--- START ---

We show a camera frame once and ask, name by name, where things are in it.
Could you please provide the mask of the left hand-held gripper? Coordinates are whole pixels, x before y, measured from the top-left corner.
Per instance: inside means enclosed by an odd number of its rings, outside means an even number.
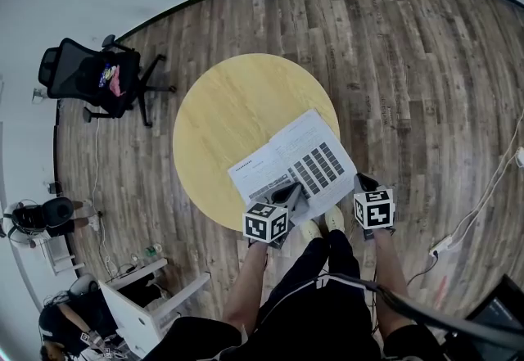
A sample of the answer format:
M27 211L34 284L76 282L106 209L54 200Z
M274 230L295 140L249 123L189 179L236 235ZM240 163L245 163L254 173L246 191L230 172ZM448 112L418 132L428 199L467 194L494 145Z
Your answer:
M252 201L242 214L243 236L281 249L297 220L309 206L300 183L286 183Z

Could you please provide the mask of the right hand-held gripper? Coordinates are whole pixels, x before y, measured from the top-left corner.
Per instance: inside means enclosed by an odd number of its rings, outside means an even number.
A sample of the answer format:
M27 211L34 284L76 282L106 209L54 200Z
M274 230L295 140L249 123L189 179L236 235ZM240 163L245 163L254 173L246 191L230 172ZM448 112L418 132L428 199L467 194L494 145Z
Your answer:
M384 187L378 189L379 182L362 173L355 175L354 184L355 219L364 230L364 239L373 239L377 229L392 230L395 217L393 190Z

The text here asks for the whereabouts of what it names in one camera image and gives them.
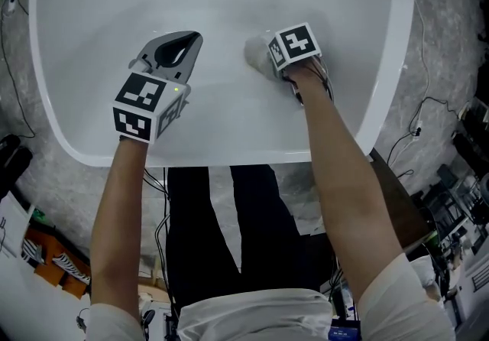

--- END ---

> [REQUIRED WORK]: Please retype the whole listing above word for word and drop the pictures.

> [RESULT OF THE TASK]:
We show a camera frame once and ask, name by name, where things are in it.
Could you please provide the mask of the left hand-held gripper? Coordinates are whole pixels, x before y, measured from the top-left corner.
Per instance: inside means enclosed by an odd number of its rings, outside means an even number.
A sample of the answer format:
M27 211L34 284L76 282L106 209L54 200Z
M274 230L295 140L249 123L189 179L236 235ZM240 163L245 163L254 173L246 191L230 172ZM448 112L418 132L428 199L467 194L494 145Z
Your answer:
M252 201L242 214L243 236L281 249L297 220L309 206L300 183L286 183Z

Could you please provide the mask of the right hand-held gripper? Coordinates are whole pixels, x before y, measured from the top-left corner.
Per instance: inside means enclosed by an odd number of its rings, outside means an even number.
A sample of the answer format:
M27 211L34 284L76 282L106 209L54 200Z
M274 230L295 140L249 123L189 179L236 235ZM240 163L245 163L254 173L246 191L230 172ZM448 112L418 132L428 199L467 194L494 145Z
Your answer:
M384 187L378 189L379 182L362 173L355 175L354 184L355 219L364 230L364 239L373 239L377 229L392 230L395 217L393 190Z

The text here asks for the whereabouts of what it names in one camera image and gives them.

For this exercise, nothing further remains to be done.